This discussion has been locked.
You can no longer post new replies to this discussion. If you have a question you can start a new discussion

random number with mali 400 mp

Note: This was originally posted on 22nd November 2012 at http://forums.arm.com

I am having no success into generating random noise with the MALI 400 MP GPU, the code I'm using is next which works with all the other GPU vendors I've tried.
On this specific GPU will return just a few cross screen dotted thin lines with a wide space between them, instead of the expected random noise.

float rand(vec2 co)
{
return fract(sin(dot(co.xy ,vec2(12.9898,78.233))) * 43758.5453);
}

void main()
{
vec3 color  = texture2D(u_texture, v_texcoord);
vec3 noise =  vec3( rand(gl_FragCoord.st / 1000.0) );
gl_FragColor = vec4(color + noise, 1.0);
}


Is there something to take into account in this specific GPU hardware?

Thanks
  • Note: This was originally posted on 23rd November 2012 at http://forums.arm.com

    Hi sanchiski,

    Something to take into account regarding the Mali-400 GPU is that we implement floating point in the fragment processor as FP16, which is conformant with the Khronos specification. I would direct you to the forum post here, which contains a detailed discussion of the considerations of FP16 on Mali 400. Also note that on T6xx platforms, we use FP32 for fragment precision.

    I believe in your case, you are attempting to pass very large numbers to the sin and fract functions, which is resulting in a lack of precision required for the operations. You should consider restricting your numbers to a low range (say, no larger than +-3.14 so that you have the maximum amount of bits for precision).

    Please let me know if you have any more questions.

    Thanks,
    Chris
  • Note: This was originally posted on 23rd November 2012 at http://forums.arm.com

    [font=Arial, sans-serif][size=2]> Also note that on T6xx platforms, we use FP32 for fragment precision.[/size][/font]
    [font=Arial, sans-serif][size=2]
    [/size][/font]
    [font=Arial, sans-serif][size=2]One clarification. We do support highp (fp32) _and_ mediump (fp16). For most fragment operations we recommend using mediump; fp16 is "precise enough" for most color-related operations, and uses less memory bandwidth. If you need fp32 for some operations that is still possible of course.[/size][/font]
    [font=Arial, sans-serif][size=2]
    [/size][/font]
    [font=Arial, sans-serif][size=2]HTH,[/size][/font]
    [font=Arial, sans-serif][size=2]Iso[/size][/font]
  • Note: This was originally posted on 24th November 2012 at http://forums.arm.com

    I've tried to limit the values for frac and sin, but I didn't get the expected results.
    Is there an example of how to produce random simple grainy noise with this GPU model?
  • Note: This was originally posted on 27th November 2012 at http://forums.arm.com

    This is the new approach I did to get a simple compact noise function, but yet no results. Any help on what am I doing wrong for this specific GPU model?

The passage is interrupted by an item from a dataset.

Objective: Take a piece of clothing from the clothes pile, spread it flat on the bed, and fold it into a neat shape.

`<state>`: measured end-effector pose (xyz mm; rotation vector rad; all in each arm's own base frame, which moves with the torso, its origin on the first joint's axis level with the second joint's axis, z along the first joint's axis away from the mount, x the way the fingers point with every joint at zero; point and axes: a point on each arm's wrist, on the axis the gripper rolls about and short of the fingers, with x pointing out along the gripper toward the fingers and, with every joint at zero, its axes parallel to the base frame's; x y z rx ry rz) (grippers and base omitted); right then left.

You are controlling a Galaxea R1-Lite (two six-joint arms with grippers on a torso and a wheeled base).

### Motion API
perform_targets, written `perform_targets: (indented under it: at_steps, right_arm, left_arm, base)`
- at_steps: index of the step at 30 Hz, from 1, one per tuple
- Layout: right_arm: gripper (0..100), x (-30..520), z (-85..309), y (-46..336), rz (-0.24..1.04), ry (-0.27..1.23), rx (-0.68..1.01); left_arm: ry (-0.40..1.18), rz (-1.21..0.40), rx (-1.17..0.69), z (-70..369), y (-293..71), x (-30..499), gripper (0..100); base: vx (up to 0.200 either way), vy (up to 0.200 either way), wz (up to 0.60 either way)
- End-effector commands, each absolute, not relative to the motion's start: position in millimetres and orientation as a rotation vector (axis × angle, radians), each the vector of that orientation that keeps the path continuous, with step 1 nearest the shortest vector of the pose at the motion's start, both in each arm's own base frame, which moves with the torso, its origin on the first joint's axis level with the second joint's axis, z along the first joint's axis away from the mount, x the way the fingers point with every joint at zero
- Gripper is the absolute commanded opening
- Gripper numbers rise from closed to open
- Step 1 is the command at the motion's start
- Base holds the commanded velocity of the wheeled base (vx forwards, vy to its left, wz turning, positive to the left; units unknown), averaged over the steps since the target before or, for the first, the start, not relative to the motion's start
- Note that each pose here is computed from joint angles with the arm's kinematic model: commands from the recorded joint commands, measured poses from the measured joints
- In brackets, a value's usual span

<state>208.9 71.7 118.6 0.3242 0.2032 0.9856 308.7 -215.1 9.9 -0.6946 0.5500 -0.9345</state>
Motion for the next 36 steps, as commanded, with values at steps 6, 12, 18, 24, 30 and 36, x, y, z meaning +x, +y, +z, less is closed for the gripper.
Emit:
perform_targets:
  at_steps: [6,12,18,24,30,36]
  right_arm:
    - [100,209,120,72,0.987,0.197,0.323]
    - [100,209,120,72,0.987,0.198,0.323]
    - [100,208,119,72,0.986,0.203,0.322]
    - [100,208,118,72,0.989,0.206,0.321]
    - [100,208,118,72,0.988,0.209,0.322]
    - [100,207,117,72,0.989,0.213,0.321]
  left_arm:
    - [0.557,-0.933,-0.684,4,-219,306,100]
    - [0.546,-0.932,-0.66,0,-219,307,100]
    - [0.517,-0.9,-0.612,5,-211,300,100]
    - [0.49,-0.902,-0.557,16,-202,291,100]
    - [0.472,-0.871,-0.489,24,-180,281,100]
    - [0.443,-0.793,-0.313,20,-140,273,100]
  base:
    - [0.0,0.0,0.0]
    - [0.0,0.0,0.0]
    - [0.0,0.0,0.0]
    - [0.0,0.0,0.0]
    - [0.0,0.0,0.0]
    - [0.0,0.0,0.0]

    varying vec2 v_texcoord;
    uniform sampler2D u_texture;

    float fractFp16(in float value)
    {
        float exponent = min(ceil(-log2(value + 1.4013e-045) - 1.0), 127.0);
        float scaled = value * pow(2.0, exponent);
        float result = fract(scaled * 65536.0) + ((exponent + 1.0) / 65536.0);
        return result;
    }
    vec3 noise(in float variation, in float intensity)
    {
        float value = sin(fractFp16(variation * 0.180654321));
        value = fractFp16(value);
        return vec3(value) / intensity;
    }
    void main()
    {
        vec3 color = texture2D(u_texture, v_texcoord).rgb; 
        vec3 noise_factor = noise(length(color), 3.0);
        color += noise_factor;
        gl_FragColor = vec4(color, 1.0);
    }
  • Note: This was originally posted on 1st December 2012 at http://forums.arm.com

    A was still unable to find a way to create a small and compact grain-noise function for this specific GPU model. And as mentioned in your answer seems the problem is the FP16 limit and the sin and fract functions.
    What would be the way to use FP32 in this specific GPU model? I've tried the "precision highp float;" at the start of the shader but it didn't have any effect.

    I've also tried to avoid using sin and fract all together, but I find that with the mod function I also face the same problem. I think it comes from multiplying the variable variation  times 1000.0,
    I find that with small numbers due to the FP16 limit there is no way to find any proper grain-noise function for the MALI-400-MP GPU.


    varying vec2 v_texcoord;
    uniform sampler2D u_texture;

    vec3 grainNoise(in vec3 color, in float intensity)
    {
    float variation = v_texcoord.x * v_texcoord.y * 1000.0;
    variation = mod(variation, 13.0) * mod(variation, 123.0);
    float grain = mod(variation, 0.01);
    vec3 result = color + color * clamp(0.1 + grain * (intensity * 100.0), 0.0, 1.0);
    return result;
    }
    void main()
    {
    vec3 color = texture2D(u_texture, v_texcoord).rgb;
    color = grainNoise(color, 1.0);
    gl_FragColor = vec4(color, 1.0);
    }


    thanks
  • Note: This was originally posted on 4th December 2012 at http://forums.arm.com

    Hi Sanchiski,

    This is a tricky problem to solve in FP16 and we're looking into some options. A few notes however:

    In your first example you use gl_FragCoord as the parameter to your rand function. In such cases, given a value of gl_FragCoord, the result of rand is determinable, and is invariant across frames. In such cases it is probably wiser to either render to a texture or precompute this on the CPU and upload as a texture, and sample this in your fragment shader, saving yourself cycles each frame.

    For the other methods where texture coordinates are used, it might still be worth precomputing this, as you know the range and so a sufficiently high res texture sampled in the correct way will yield the same results. We are looking into some options on how to compute this on the fly, but as the result is invariant on the parameter passed in, this is probably a more correct method.

    Thanks,
    Chris